> EXERCISE: Transcribe the listing below exactly, leaving nothing out.

-- GIVEN MATERIAL follows --

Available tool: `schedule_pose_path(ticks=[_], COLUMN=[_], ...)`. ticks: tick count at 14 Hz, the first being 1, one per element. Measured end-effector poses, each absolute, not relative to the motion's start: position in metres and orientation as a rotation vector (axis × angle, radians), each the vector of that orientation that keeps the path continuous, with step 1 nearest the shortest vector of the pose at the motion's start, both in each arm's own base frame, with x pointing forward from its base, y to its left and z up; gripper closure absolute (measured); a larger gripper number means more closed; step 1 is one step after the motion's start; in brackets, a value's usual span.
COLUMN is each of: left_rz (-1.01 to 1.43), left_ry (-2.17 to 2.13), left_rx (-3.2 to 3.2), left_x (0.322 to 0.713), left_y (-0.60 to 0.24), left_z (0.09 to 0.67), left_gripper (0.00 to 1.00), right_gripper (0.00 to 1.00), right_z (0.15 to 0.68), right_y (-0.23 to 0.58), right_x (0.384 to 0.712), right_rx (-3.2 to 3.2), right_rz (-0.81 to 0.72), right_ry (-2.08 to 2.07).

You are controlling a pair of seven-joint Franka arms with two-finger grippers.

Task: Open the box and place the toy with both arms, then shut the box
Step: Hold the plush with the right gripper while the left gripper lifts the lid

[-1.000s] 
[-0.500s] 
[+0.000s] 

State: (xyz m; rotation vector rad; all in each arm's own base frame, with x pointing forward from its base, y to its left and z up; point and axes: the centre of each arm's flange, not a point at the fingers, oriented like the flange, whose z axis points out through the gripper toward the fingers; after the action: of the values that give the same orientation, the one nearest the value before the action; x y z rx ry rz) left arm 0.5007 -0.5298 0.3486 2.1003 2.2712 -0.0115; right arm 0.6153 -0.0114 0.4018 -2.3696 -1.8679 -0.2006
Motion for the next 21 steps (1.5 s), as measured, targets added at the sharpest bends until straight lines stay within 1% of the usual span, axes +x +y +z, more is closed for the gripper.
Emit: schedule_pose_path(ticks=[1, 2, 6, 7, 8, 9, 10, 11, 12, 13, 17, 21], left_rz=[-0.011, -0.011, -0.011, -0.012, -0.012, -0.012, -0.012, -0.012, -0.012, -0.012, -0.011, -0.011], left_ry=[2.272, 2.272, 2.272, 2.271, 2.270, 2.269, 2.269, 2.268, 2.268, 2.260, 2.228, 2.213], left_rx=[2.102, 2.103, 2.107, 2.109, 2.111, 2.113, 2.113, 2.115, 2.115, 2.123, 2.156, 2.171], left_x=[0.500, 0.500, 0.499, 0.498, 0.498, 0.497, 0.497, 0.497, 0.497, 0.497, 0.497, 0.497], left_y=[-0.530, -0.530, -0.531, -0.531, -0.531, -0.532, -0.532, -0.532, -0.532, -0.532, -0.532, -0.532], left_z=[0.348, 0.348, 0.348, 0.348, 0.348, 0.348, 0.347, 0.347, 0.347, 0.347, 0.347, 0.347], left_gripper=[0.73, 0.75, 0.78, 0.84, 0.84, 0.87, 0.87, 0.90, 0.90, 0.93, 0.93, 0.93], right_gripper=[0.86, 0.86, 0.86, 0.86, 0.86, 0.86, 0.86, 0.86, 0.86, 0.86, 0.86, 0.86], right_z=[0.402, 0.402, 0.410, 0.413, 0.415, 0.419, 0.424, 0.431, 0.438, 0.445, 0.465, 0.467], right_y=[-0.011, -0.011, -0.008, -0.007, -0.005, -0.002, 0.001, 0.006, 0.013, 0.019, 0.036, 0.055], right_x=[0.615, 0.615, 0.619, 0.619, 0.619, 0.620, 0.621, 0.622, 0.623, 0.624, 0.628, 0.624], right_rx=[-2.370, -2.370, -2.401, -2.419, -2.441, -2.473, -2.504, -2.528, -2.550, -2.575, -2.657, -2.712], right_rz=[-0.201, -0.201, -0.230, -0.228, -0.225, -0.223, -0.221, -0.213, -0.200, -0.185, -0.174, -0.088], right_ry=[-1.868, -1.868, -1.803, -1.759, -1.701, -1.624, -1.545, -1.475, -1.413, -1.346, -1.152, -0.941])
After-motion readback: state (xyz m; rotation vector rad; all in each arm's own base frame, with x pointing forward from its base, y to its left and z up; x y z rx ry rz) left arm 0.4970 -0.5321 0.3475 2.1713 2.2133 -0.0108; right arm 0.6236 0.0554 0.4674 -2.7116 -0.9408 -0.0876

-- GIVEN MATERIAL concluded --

> SOLUTION TO THE EXERCISE:
Available tool: `schedule_pose_path(ticks=[_], COLUMN=[_], ...)`. ticks: tick count at 14 Hz, the first being 1, one per element. Measured end-effector poses, each absolute, not relative to the motion's start: position in metres and orientation as a rotation vector (axis × angle, radians), each the vector of that orientation that keeps the path continuous, with step 1 nearest the shortest vector of the pose at the motion's start, both in each arm's own base frame, with x pointing forward from its base, y to its left and z up; gripper closure absolute (measured); a larger gripper number means more closed; step 1 is one step after the motion's start; in brackets, a value's usual span.
COLUMN is each of: left_rz (-1.01 to 1.43), left_ry (-2.17 to 2.13), left_rx (-3.2 to 3.2), left_x (0.322 to 0.713), left_y (-0.60 to 0.24), left_z (0.09 to 0.67), left_gripper (0.00 to 1.00), right_gripper (0.00 to 1.00), right_z (0.15 to 0.68), right_y (-0.23 to 0.58), right_x (0.384 to 0.712), right_rx (-3.2 to 3.2), right_rz (-0.81 to 0.72), right_ry (-2.08 to 2.07).

You are controlling a pair of seven-joint Franka arms with two-finger grippers.

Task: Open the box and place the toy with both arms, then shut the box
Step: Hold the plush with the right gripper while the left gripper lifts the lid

[-1.000s] 
[-0.500s] 
[+0.000s] 

State: (xyz m; rotation vector rad; all in each arm's own base frame, with x pointing forward from its base, y to its left and z up; point and axes: the centre of each arm's flange, not a point at the fingers, oriented like the flange, whose z axis points out through the gripper toward the fingers; after the action: of the values that give the same orientation, the one nearest the value before the action; x y z rx ry rz) left arm 0.5007 -0.5298 0.3486 2.1003 2.2712 -0.0115; right arm 0.6153 -0.0114 0.4018 -2.3696 -1.8679 -0.2006
Motion for the next 21 steps (1.5 s), as measured, targets added at the sharpest bends until straight lines stay within 1% of the usual span, axes +x +y +z, more is closed for the gripper.
Emit: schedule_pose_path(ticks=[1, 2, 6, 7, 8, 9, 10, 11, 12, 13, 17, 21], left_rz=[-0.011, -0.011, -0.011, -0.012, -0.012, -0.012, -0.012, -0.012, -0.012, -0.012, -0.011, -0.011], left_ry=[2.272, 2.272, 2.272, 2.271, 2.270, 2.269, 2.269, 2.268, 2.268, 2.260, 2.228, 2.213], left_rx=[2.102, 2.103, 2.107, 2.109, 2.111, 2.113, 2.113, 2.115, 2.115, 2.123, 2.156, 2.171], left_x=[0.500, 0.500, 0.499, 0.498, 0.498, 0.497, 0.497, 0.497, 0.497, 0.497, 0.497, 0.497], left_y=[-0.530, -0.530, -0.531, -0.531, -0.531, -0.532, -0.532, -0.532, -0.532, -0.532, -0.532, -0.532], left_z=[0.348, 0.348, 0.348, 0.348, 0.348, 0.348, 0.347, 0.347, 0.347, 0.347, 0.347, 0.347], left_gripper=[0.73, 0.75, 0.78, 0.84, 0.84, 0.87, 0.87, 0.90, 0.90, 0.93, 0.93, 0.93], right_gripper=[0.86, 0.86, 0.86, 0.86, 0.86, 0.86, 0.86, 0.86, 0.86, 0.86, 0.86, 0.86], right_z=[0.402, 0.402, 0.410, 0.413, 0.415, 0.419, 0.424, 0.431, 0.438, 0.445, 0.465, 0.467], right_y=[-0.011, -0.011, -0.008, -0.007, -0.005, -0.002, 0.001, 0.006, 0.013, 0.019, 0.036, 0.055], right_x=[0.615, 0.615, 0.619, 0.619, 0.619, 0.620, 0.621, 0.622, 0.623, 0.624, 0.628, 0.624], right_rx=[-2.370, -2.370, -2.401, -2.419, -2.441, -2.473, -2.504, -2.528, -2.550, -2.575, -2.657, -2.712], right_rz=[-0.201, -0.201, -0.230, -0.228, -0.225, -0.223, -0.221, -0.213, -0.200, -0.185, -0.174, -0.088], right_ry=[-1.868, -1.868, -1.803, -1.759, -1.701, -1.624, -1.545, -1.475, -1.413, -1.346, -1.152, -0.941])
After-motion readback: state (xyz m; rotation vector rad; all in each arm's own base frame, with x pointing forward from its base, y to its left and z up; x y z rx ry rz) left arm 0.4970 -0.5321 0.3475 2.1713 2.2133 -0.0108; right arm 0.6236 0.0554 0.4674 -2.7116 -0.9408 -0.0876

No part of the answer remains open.